Martin Beck, chief economic adviser to the EY ITEM Club forecasting group, said the widespread strikes in December and January likely explained why the economy remained below that level in November. said.
According to the ONS, economic output in January was 0.2% below pre-pandemic levels in February 2020 and, in contrast to other advanced economies, has seen zero growth over the past three months and the past year.
Friday’s data are unlikely to materially change the Bank of England’s argument as it considers whether to raise interest rates again at its March meeting.
According to financial market pricing, the chances of a 25% rise in bank rates on March 23 have dropped slightly from 100% earlier this week to around 83% on Friday.

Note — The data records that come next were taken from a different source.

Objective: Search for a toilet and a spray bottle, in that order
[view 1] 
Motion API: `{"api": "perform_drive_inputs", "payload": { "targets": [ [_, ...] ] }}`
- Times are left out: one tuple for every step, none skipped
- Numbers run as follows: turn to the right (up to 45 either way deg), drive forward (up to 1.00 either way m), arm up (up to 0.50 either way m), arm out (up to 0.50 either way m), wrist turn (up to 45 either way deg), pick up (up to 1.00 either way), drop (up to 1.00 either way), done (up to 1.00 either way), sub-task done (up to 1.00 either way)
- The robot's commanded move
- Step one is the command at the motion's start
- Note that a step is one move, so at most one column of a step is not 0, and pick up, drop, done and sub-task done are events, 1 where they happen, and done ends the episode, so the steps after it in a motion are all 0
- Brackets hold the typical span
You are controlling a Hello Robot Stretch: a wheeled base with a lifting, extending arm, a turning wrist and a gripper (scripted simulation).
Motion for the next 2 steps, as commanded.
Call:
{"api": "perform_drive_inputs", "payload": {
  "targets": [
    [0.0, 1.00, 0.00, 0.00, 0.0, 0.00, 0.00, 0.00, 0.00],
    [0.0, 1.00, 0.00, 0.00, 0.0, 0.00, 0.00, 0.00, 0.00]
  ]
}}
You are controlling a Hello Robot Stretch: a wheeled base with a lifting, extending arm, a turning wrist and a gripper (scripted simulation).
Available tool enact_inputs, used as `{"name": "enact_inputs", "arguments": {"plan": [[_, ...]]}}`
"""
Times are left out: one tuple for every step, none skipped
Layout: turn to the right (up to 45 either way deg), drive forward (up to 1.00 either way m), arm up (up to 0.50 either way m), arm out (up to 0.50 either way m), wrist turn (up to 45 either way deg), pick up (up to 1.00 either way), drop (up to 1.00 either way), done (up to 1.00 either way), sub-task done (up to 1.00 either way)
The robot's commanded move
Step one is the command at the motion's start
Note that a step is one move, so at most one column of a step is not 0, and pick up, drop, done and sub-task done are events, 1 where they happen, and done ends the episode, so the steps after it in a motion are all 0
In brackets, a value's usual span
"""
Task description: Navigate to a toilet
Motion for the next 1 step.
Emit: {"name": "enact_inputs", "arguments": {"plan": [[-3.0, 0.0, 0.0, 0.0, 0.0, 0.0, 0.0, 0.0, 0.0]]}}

The UK economy has “proven to be more resilient than many expected, but there is still a long way to go,” said Chancellor of the Exchequer Jeremy Hunt, who will announce the annual budget next week.
Hunt looks set to stay in control of finances with Wednesday’s budget, with no major tax cuts or spending increases until the next election is in sight.
Half of the 0.3% growth is made up in the education sector as a result of children returning to school after a significant drop in enrollment in December, according to the ONS.
The government had previously reported high rates of influenza and scarlet fever in December. Fears that she might catch COVID-19 at Christmas may also have contributed to the children leaving school early.
Education accounts for 6% of the UK economy and student numbers are the primary way ONS measures sector output.